* _ABOUT THIS TASK_
Review the material line by line. Identify and copy every line that contains the string "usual".

══════════

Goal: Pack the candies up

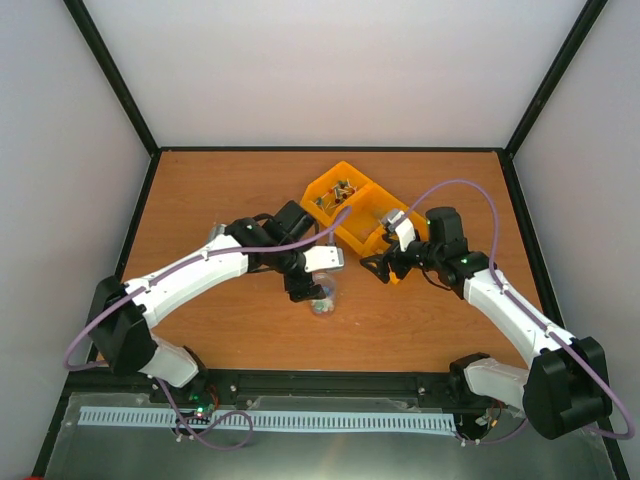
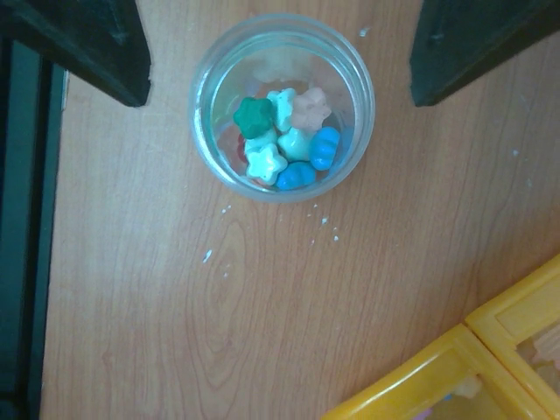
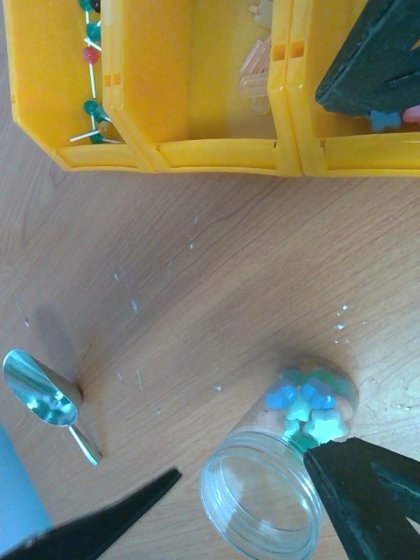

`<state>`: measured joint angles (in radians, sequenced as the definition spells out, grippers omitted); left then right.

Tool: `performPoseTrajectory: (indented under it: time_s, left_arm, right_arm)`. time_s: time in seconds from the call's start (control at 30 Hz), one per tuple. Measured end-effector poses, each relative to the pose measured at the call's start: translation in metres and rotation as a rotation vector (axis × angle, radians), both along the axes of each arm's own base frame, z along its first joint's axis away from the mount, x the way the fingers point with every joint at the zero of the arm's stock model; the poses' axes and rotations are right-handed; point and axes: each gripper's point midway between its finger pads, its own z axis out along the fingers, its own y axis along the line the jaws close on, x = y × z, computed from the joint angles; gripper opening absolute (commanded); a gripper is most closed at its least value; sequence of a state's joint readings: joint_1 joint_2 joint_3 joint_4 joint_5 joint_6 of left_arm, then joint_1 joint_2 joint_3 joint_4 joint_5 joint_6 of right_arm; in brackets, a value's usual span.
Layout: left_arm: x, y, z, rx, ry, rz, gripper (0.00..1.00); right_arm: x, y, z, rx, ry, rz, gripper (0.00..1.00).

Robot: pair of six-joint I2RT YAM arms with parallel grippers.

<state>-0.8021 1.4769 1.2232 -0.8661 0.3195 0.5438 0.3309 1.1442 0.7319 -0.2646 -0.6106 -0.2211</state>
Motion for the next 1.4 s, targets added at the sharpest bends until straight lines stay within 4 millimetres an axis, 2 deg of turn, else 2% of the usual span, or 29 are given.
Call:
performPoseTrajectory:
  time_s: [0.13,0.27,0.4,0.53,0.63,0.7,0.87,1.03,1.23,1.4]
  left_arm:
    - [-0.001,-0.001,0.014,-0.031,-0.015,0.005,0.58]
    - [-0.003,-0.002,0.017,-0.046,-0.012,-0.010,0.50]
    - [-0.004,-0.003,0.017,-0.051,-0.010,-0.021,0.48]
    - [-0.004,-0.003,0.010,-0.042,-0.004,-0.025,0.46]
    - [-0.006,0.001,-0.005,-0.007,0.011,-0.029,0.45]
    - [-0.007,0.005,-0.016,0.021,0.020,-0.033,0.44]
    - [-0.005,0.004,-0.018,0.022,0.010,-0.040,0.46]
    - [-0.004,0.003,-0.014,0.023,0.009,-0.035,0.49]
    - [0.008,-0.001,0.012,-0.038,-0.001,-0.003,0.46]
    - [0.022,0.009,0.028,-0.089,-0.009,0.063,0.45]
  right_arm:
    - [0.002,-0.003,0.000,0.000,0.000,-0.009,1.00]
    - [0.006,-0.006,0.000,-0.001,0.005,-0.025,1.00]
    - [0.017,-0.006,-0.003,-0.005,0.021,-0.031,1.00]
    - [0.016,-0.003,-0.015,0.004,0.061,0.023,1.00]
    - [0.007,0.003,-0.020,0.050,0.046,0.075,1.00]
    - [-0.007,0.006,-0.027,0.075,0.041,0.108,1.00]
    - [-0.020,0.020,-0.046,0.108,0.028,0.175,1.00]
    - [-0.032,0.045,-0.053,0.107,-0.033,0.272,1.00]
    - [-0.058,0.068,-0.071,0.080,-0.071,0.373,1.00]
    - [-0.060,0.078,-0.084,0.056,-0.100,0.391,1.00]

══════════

* _RESPONSE TO THIS EXERCISE_
Tool: `performPoseTrajectory: (indented under it: time_s, left_arm, right_arm)`. time_s: time in seconds from the call's start (control at 30 Hz), one per tuple. Measured end-effector poses, each relative to the pose measured at the call's start: translation in metres and rotation as a rotation vector (axis × angle, radians), both along the axes of each arm's own base frame, z along its first joint's axis away from the mount, x the way the fingers point with every joint at the zero of the arm's stock model; the poses' axes and rotations are right-handed; point and axes: each gripper's point midway between its finger pads, its own z axis out along the fingers, its own y axis along the line the jaws close on, x = y × z, computed from the joint angles; gripper opening absolute (commanded); a gripper is most closed at its least value; sequence of a state's joint readings: joint_1 joint_2 joint_3 joint_4 joint_5 joint_6 of left_arm, then joint_1 joint_2 joint_3 joint_4 joint_5 joint_6 of right_arm; in brackets, a value's usual span.
Motion for the next 1.4 s, targets added at the sharpest bends until straight lines stay within 4 millimetres an axis, 2 deg of turn, else 2% of the usual span, or 29 are given.

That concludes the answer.